Jason Holman

No. 99
- Position: Offensive lineman / defensive lineman

Personal information
- Born: April 28, 1983 (age 42) Midlothian, Virginia, U.S.
- Height: 6 ft 3 in (1.91 m)
- Weight: 295 lb (134 kg)

Career information
- High school: Midlothian (VA) James River
- College: Winston-Salem State
- NFL draft: 2008: undrafted

Career history
- Grand Rapids Rampage (2008); Colorado Crush (2008)*; Billings Outlaws (2009); Richmond Revolution (2010); Hamilton Tiger-Cats (2010)*; Jacksonville Sharks (2011–2012); Richmond Raiders (2013); Philadelphia Soul (2014); Jacksonville Sharks (2015–2016); Qingdao Clipper (2016);
- * Offseason and/or practice squad member only

Awards and highlights
- ArenaBowl champion (2011); Second-team All-IFL (2010);

Career Arena League statistics
- Rushes: 6
- Rushing yards: 23
- Tackles: 51.0
- Sacks: 9.5
- Forced fumbles: 4
- Stats at ArenaFan.com

= Jason Holman =

American gridiron football player (born 1983)

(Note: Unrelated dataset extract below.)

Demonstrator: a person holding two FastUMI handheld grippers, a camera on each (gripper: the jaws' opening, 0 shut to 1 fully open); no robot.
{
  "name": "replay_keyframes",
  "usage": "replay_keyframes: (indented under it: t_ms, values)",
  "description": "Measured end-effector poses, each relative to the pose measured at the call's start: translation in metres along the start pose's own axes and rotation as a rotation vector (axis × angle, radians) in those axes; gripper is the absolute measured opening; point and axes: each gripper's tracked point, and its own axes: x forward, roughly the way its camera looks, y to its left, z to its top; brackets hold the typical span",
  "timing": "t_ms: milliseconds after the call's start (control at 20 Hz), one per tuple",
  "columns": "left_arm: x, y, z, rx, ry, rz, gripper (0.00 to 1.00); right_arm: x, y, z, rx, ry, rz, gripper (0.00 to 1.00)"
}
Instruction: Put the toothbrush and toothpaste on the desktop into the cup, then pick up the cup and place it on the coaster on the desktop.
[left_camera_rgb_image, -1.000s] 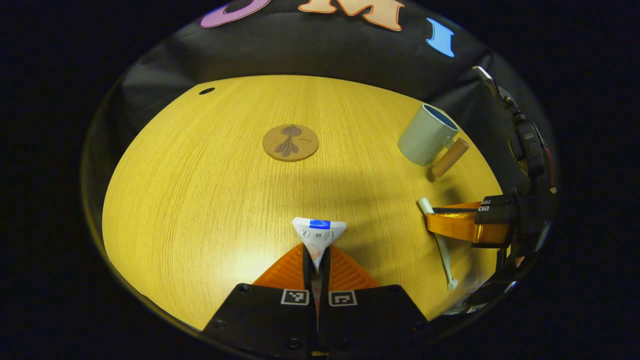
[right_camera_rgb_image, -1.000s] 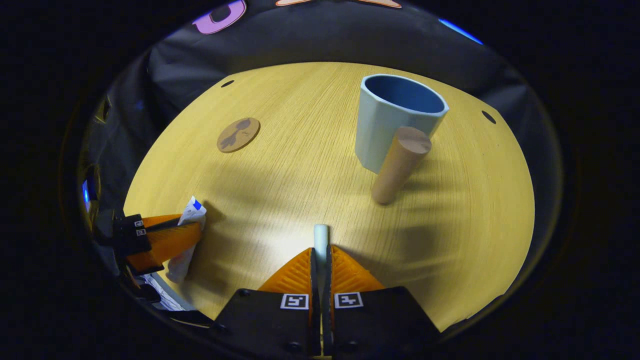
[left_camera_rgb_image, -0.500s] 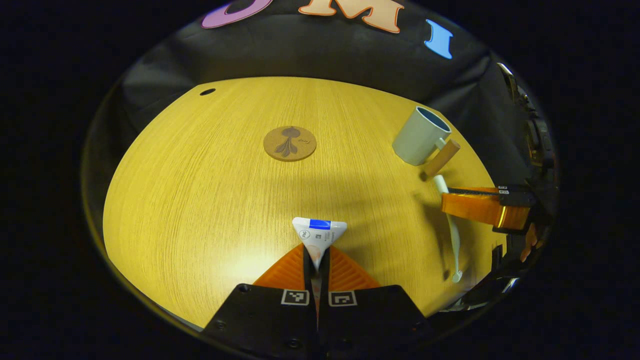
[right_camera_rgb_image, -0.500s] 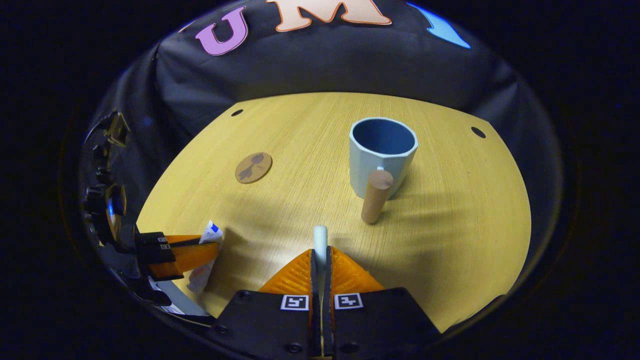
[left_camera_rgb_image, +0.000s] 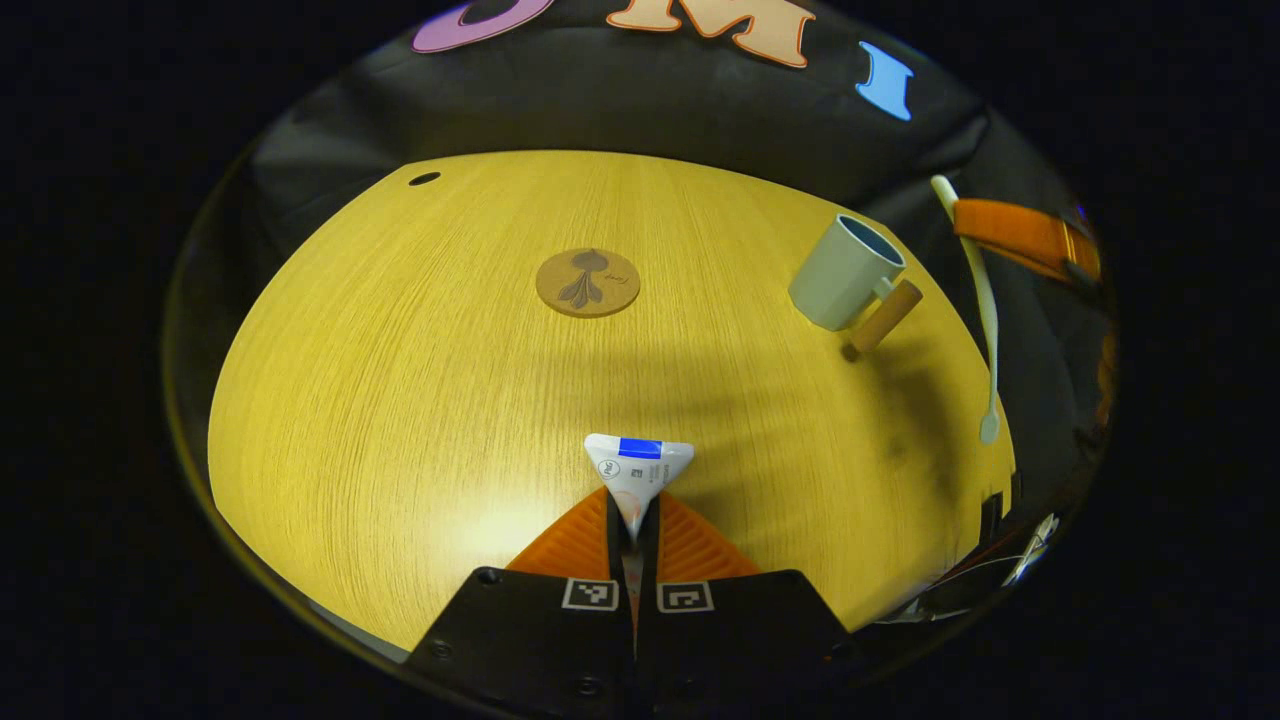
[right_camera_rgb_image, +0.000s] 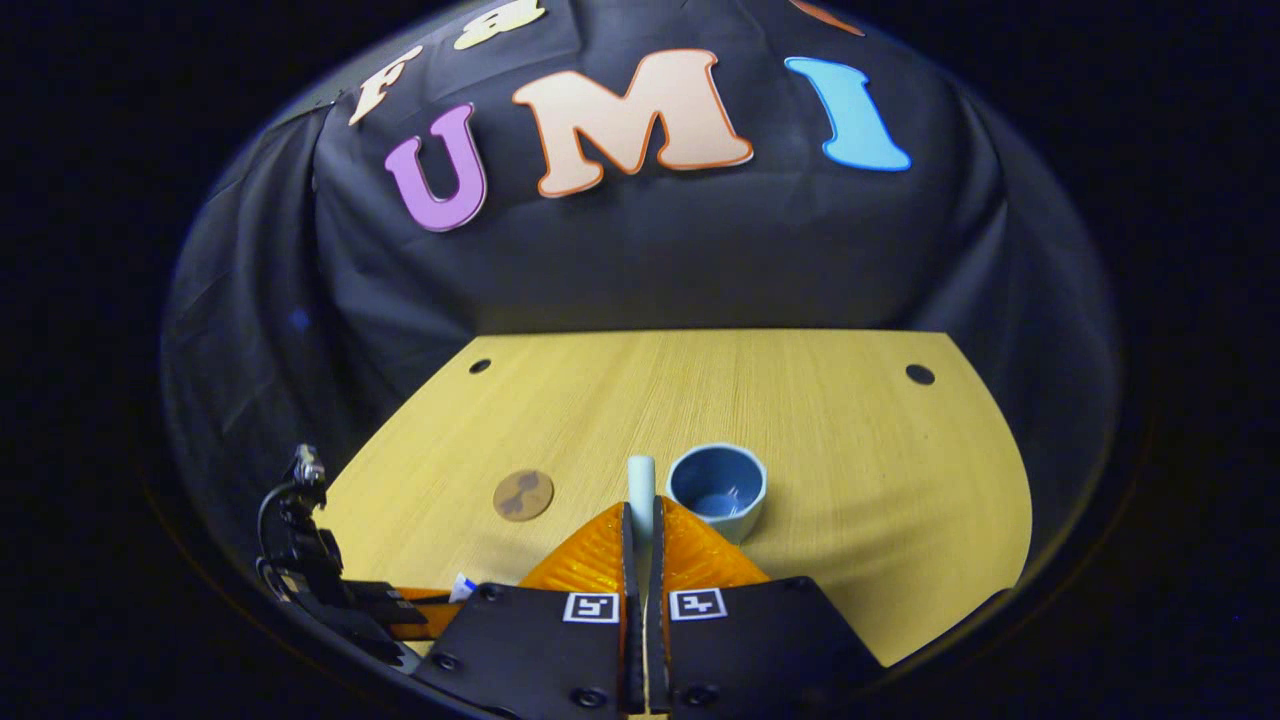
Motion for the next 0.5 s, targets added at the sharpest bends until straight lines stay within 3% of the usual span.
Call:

Jason Holman (born April 28, 1983) is an American former football offensive / defensive lineman. He played as a center for the University of Maryland before transferring to Winston-Salem State University where he played as a defensive lineman. He was signed as an undrafted free agent by the Grand Rapids Rampage in 2008.

Holman was selected by the Qingdao Clipper of the CAFL in the second round of the 2016 CAFL draft. He rushed for 77 yards and 1 touchdown during the 2016 season. He is listed on the Clipper's roster for the 2018 season.